Source data:
============================================================

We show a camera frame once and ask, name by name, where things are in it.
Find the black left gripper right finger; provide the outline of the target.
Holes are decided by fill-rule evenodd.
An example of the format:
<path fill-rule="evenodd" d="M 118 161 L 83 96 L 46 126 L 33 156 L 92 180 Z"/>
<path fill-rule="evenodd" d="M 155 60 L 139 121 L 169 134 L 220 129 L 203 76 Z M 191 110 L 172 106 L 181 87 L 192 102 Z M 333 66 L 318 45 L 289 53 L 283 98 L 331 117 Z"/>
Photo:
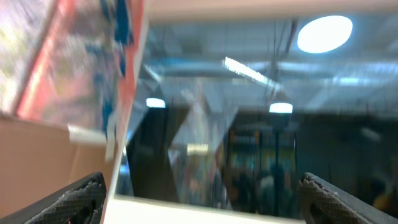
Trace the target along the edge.
<path fill-rule="evenodd" d="M 396 224 L 394 218 L 306 172 L 297 188 L 303 219 L 307 224 Z"/>

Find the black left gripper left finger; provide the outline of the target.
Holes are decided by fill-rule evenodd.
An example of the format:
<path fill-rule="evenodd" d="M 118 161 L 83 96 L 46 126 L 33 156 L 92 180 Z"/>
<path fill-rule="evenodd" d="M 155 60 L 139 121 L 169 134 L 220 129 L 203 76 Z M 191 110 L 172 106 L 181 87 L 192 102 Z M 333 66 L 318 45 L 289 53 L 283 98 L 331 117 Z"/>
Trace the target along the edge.
<path fill-rule="evenodd" d="M 104 176 L 94 172 L 1 218 L 1 224 L 100 224 L 105 200 Z"/>

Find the red snack packet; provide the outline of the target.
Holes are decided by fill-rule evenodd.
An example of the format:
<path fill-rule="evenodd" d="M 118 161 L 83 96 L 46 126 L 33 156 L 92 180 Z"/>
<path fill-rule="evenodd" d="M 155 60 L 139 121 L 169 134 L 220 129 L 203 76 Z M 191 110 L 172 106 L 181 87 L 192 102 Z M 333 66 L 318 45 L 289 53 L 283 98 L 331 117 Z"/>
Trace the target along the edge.
<path fill-rule="evenodd" d="M 1 115 L 67 126 L 113 158 L 143 1 L 1 0 Z"/>

============================================================

Your objective: Print each entry above verbatim, pictures left out.

Solution to the exercise:
We show a camera frame once and ask, name by name, where things are in it.
Find the black left gripper right finger; provide the outline of the target.
Holes are decided by fill-rule evenodd.
An example of the format:
<path fill-rule="evenodd" d="M 118 161 L 83 96 L 46 126 L 33 156 L 92 180 Z"/>
<path fill-rule="evenodd" d="M 155 60 L 139 121 L 169 134 L 220 129 L 203 76 Z M 191 110 L 172 106 L 181 87 L 192 102 Z M 333 66 L 318 45 L 289 53 L 283 98 L 331 117 Z"/>
Photo:
Trace the target along the edge.
<path fill-rule="evenodd" d="M 396 224 L 394 218 L 306 172 L 297 188 L 303 219 L 307 224 Z"/>

Find the black left gripper left finger; provide the outline of the target.
Holes are decided by fill-rule evenodd.
An example of the format:
<path fill-rule="evenodd" d="M 118 161 L 83 96 L 46 126 L 33 156 L 92 180 Z"/>
<path fill-rule="evenodd" d="M 155 60 L 139 121 L 169 134 L 220 129 L 203 76 Z M 191 110 L 172 106 L 181 87 L 192 102 Z M 333 66 L 318 45 L 289 53 L 283 98 L 331 117 Z"/>
Trace the target along the edge.
<path fill-rule="evenodd" d="M 104 176 L 94 172 L 1 218 L 1 224 L 100 224 L 105 200 Z"/>

Find the red snack packet; provide the outline of the target.
Holes are decided by fill-rule evenodd.
An example of the format:
<path fill-rule="evenodd" d="M 118 161 L 83 96 L 46 126 L 33 156 L 92 180 Z"/>
<path fill-rule="evenodd" d="M 155 60 L 139 121 L 169 134 L 220 129 L 203 76 Z M 191 110 L 172 106 L 181 87 L 192 102 Z M 333 66 L 318 45 L 289 53 L 283 98 L 331 117 Z"/>
Trace the target along the edge.
<path fill-rule="evenodd" d="M 1 115 L 67 126 L 113 158 L 143 1 L 1 0 Z"/>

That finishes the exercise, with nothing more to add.